If you have never designed an airplane part before, let the real designers do the work!
User currently offlineairportugal310 From United States of America, joined Apr 2004, 3687 posts, RR: 2
Reply 7, posted (2 years 7 months 1 week 2 days 15 hours ago) and read 5605 times:

Quoting Roseflyer (Reply 6):
We'd pay to have the spares available, but it is amazing at how at an airport like Moscow, the tire that had been sitting there for a year mysteriously is not there the day you need it.

Indeed...with the right "amount" of "coaxing" that same tire would also mysteriously show up. Right where it had been all along  



I sell airplanes and airplane accessories
User currently offlineplanejamie From United Kingdom, joined Sep 2011, 576 posts, RR: 1
Reply 8, posted (2 years 7 months 1 week 2 days 15 hours ago) and read 5597 times:

Quoting Starlionblue (Reply 4):

Thx for a quality post as usual Tristarsteve. However this made me laugh:

Quoting Tristarsteve (Reply 3):
blow the tyre up.

I know it is a product of Swedish* but you gave me this image of three guys doing all that work and then making the tire explode at the end. 

* "blåsa upp däcket"; while in English you would say "inflate".

I would say "blow it up", 'inflate' whilst correct isn't what most people use (I don't think :S)

I should imagine an A330 tyre would take a while if they're sourcing it from far away (do they not carry a spare? -- joke joke!)

I know when the tyre went on the aircraft I fly in (okay a light aircraft and during taxiing - it picked something up off the taxiway), I think it took about twenty minutes - half an hour to get a spare changed. But that was at the "home" airport and a replacement quickly sourced (and mechanic available)


User currently offlineB727 From United States of America, joined Oct 1999, 522 posts, RR: 1
Reply 9, posted (2 years 7 months 1 week 2 days 11 hours ago) and read 5500 times:

Does one airline help another airline?

Lets say a United flight needs a tire changed, and Delta has the parts and people on hand. Can this be done? How is the maintenance documented. Is a bill sent? Will United help Delta on the "next one"

B727
Glenn


User currently offlineRoseflyer From United States of America, joined Feb 2004, 9708 posts, RR: 52
Reply 10, posted (2 years 7 months 1 week 2 days 11 hours ago) and read 5483 times:

Quoting B727 (Reply 9):
Does one airline help another airline?

Lets say a United flight needs a tire changed, and Delta has the parts and people on hand. Can this be done? How is the maintenance documented. Is a bill sent? Will United help Delta on the "next one"

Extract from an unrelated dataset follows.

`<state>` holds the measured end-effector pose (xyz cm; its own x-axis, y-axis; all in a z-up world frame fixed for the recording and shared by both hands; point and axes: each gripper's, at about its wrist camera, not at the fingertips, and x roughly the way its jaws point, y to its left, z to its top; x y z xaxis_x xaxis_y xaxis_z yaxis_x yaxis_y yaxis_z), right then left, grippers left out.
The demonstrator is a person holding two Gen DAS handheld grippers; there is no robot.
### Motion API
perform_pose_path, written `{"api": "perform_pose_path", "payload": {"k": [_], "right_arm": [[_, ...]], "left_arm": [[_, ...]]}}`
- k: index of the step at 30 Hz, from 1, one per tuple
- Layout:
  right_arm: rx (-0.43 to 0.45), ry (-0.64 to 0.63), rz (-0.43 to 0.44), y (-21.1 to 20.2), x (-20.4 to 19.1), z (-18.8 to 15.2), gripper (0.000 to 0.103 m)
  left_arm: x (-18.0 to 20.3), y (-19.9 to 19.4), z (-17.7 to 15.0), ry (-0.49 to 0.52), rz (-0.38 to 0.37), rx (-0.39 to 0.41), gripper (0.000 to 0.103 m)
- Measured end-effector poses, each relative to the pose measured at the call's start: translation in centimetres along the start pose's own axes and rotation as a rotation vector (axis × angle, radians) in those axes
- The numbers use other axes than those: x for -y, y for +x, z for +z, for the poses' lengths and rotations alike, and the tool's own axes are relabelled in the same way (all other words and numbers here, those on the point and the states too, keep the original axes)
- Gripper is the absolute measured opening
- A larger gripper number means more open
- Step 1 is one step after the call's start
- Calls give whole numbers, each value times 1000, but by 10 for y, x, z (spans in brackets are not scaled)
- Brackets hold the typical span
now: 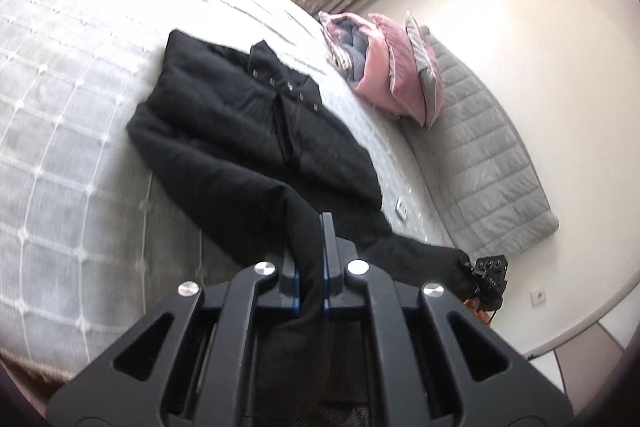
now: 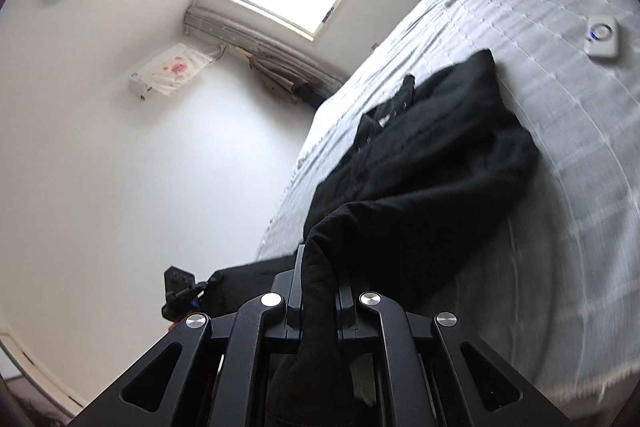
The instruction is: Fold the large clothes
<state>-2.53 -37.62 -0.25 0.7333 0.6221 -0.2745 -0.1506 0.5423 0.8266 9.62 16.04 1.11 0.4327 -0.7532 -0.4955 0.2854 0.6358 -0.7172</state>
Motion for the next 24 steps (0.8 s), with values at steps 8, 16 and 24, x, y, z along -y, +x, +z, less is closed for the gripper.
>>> {"api": "perform_pose_path", "payload": {"k": [8, 16, 24], "right_arm": [[51, 81, -10, 32, 18, 68, 8], [100, 209, -140, 73, 77, 133, 8], [108, 290, -391, 117, 152, 167, 10]], "left_arm": [[-7, 19, 64, -43, 27, 40, 8], [-39, 65, 135, -77, 104, 81, 9], [-90, 155, 172, -42, 301, 37, 14]]}}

Airlines absolutely help each other. It depends on the city how maintenance is contracted, but they always do cooperate. Airlines have maintenance bases, contract bases, and no maintenance stations. Maintenance bases are typically hubs and large operation cities. Contract maintenance is at smaller operation cities. For instance UA does not have any maintenance staff at ATL because it is a small station. They will contract with another airline or third party vendor to do any maintenance required on their airplanes at ATL. At some remote airports, there is no contract other than with a FBO at that airport.

Delta and United pool maintenance parts for airplanes. As the only two US operators of 747, they pool parts in cities like NRT to lower expenses. Airlines also borrow parts from each other and invoice each other for the cost of the part. Airlines regularly work together for maintenance reasons and contrary to popular A.net myth it has nothing to do with what alliance they are in or who they revenue/code share with. United and Delta operate basically the same airplanes, so they heavily work together out of necessity.

One interesting fact is that KLM has basically all of Africa locked up as the maintenance provider of choice. KLM mechanics in LOS can service any widebody even airplanes such as the 767 or A340 that they do not fly.



If you have never designed an airplane part before, let the real designers do the work!